Zuletzt wurde in einer vierten These angenommen: Die kurzfristige Finanzplanung der öffentlichen Hand schränkt die betrieblichen Gestaltungsmöglichkeiten in Bezug auf eine langfristige Zukunftssicherung ein. Die Möglichkeit zur Umsetzung von Vorhaben überbetrieblicher Reichweite scheint darüber hinaus weiter beschränkt, je höher die rechtliche Abhängigkeit vom öffentlichen Träger war.
 
Konsequenzen
 
Es stellt sich also heraus, dass im Bezug auf die mittelfristig auf Kulturbetriebe zukommenden Herausforderungen eine konstruktivere Kommunikation der Verantwortlichen untereinander vorteilhaft wäre. Genau hier kann von privatwirtschaftlichem Management viel adaptiert werden sofern man dies adäquat kommuniziert. Damit kann drei Aspekten genüge getan werden:
 
  • Erstens dem veränderten Anspruch seitens der Bevölkerung und der Politik an ein neues Effizienzdenken der Kulturbetriebe.
  • Zweitens dem eigenen Anspruch vieler Leiter kultureller Institutionen, den sich verschlechternden finanziellen Rahmenbedingungen mit effizienteren Methoden zu begegnen.
  • Drittens der Notwendigkeit für die Schaffung einer geeigneten Kommunikationsbasis mittels angepasster Management- und Moderationstools, ohne auf einer Seite auf Vorbehalte treffen zu müssen.
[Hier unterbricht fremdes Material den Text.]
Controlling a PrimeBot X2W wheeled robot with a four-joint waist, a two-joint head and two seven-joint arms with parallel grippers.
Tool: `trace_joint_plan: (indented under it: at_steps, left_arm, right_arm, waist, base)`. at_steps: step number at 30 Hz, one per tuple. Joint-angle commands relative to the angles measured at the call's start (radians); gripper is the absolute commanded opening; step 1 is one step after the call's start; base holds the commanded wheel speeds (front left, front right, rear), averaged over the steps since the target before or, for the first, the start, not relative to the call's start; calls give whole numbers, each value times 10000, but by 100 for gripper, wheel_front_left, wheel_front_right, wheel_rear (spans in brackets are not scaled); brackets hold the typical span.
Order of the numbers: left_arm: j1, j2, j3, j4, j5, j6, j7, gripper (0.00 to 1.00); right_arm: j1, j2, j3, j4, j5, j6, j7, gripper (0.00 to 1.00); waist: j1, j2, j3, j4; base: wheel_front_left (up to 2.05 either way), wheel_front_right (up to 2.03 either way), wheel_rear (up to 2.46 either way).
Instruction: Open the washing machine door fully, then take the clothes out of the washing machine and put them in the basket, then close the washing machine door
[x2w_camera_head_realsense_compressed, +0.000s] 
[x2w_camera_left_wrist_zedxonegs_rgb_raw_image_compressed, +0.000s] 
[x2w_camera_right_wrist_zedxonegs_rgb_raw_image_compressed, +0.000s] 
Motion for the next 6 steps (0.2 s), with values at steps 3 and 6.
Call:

Eine auf die Spezifika des Kulturbetriebes und die Kommunikation zwischen Kulturbetrieb und den öffentlichen Träger angepasste BSC könnte diese Ziele erreichen. Strategisches Management kann im Einvernehmen aller ermöglicht werden, da zum einen alle betroffenen Einflussgruppen eines Kulturbetriebs und zum anderen das Zielsystem öffentlicher kultureller Institutionen angemessen berücksichtigt werden können.
 
Dieser Beitrag erschien im Original zuerst im KM Magazin 05/2013.